Если бы Пактия лежала километров на 500 западнее, эта ситуация была бы только академической проблемой. Однако хребет Сафедкох пересекала линия Дюранда, а рынки для продажи леса находились к Пакистане — и это превращало Пактию в передовой край афганской экономики. Местные, занимаясь торговлей лесом, игнорировали границу. Лесорубы валили деревья, водружали бревна на мулов и везли их на пакистанские лесопилки и рынки. Как объяснял немецкий специалист, «с недавних пор высокие цены платили за древесину кедра в соседних регионах Пакистана, бедных лесами, но промышленно более развитых. Это привело к массовым вырубкам и опустыниванию многих высокогорных лесов. Деревья рубили исключительно топорами, готовили к отправке, оставляя значительные отходы, и перевозили через границу большими верблюжьими караванами»[502]
. Ориентация местных жителей на пакистанский рынок грозила лишить Пактию всех лесов. «Спрос на древесину на афганском рынке низок, поскольку традиция строительства деревянных домов развита слабо. Экспорт в Пакистан, напротив, постоянно растет». В 1968 году караваны из тысяч верблюдов, каждый из которых перевозил примерно кубометр древесины, ежедневно пересекали границу[503]. В одном сообщении содержится следующая оценка: лесная промышленность давала средства к существованию двумстам тысячам человек и приносила 2,5 миллиона долларов дохода[504]. Тем не менее «при такой быстрой эксплуатации», как продемонстрировали немецкие лесоводы, «в обозримом будущем намечается уничтожение оставшихся 35 тысяч гектаров леса. В то же время растет плотность населения, а вместе с ним и потребность в дровах и пастбищах»[505]. Все эти факторы, вместе взятые, создавали перспективу превращения региона в пустыню.Данные экономические проблемы вызывали и политические вопросы.
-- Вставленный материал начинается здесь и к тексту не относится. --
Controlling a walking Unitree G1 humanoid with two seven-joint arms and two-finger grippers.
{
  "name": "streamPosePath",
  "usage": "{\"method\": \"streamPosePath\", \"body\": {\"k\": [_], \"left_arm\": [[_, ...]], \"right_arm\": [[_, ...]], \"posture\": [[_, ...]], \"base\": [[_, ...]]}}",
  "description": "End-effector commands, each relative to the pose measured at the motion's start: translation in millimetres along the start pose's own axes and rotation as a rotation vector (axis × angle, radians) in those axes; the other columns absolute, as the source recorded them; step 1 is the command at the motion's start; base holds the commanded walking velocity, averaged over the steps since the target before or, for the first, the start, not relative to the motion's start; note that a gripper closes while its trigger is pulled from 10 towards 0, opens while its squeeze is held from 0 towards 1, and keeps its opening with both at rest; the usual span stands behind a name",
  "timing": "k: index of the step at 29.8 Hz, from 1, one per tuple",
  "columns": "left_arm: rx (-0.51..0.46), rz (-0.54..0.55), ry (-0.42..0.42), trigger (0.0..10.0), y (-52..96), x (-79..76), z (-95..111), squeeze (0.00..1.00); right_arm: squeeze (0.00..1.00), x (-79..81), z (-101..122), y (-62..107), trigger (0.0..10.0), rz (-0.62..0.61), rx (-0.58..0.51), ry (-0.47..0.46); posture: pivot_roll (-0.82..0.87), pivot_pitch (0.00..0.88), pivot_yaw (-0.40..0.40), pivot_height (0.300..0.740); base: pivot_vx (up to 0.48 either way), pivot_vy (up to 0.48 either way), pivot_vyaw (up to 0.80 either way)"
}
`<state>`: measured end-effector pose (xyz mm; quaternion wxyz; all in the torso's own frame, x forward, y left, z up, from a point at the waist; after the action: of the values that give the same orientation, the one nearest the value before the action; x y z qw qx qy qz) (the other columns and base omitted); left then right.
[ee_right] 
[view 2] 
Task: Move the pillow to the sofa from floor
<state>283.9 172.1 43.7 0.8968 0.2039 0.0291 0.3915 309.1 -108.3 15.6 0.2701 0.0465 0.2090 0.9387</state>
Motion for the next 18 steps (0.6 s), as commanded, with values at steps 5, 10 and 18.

Как замечалось в докладе, представленном посольством ФРГ в Кабуле в 1963 году, Афганистан в течение долгого времени требовал «освобождения» пуштунских территорий «для основания будущего нового государства Пуштунистан». Посольство скептически относилось к этой идее, указывая, что «было бы прискорбно, если бы это и без того сомнительное требование превратилось в нечто смехотворное, когда окажется, что Афганистан не способен контролировать и развивать свои пуштунские территории». Авторы доклада заключали: «Проблема Пактии — это не модная идея нескольких политиков, как это часто бывает в развивающихся странах, а скорее политическая и экономическая проблема огромной важности, решение которой определит судьбу значительных ресурсов»[506]
. Более того, афганцы прямо просили Бонн взять на себя управление плановым развитием этого сельского региона[507]. Бонн должен был взяться за это не только ради поддержания своего престижа, но и для того, чтобы вытеснить из Пактии вложивших туда 18 миллионов долларов поляков и югославов.Итак, снова холодная война и идея «Пуштунистана» выступали заодно. Помощь Восточного блока только усиливала панические страхи, что Кабул попытается изменить линию Дюранда. Внезапно оказалось, что немцы, еще даже не ответив на вопрос, нужна ли им вообще Пактия, уже объективно поддерживали политику «Пуштунистана». Повторялась знакомая нам схема. Афганистан, объясняли немцам афганцы, — это государство, в котором господствуют пуштуны, и потому он стремится помочь «своим» пуштунам. Но в то же время Афганистан был и несостоявшимся государством, которому угрожали полным развалом те же пуштуны. Афганские собеседники немцев снова вызывали призраков 1929 года, чтобы соединить два логически несовместимых, но практически важных тезиса. Если не заняться «научным» управлением лесным хозяйством, Пактия превратится в «лунную поверхность». Безработные лесорубы и козьи пастухи устроят «голодный поход полумиллиона пуштунских воинов на Кабул», и осуществится кошмар, который нужно было во что бы то ни стало «предотвратить»[508]
. Предотвращение гнева мухаммадзаев на «диких» пуштунов-гильзаев и сознательного обращения этих страхов на иностранцев требовало новых вложений и большего участия специалистов. Кабул был вынужден преобразовывать находившуюся на грани экологического коллапса экономику региона, хотя правительство осознавало, что ни рынки, ни природа не сулят радужных перспектив. Приходилось разрушать сегодняшний пуштунский мир ради сохранения надежды на какой-то иной.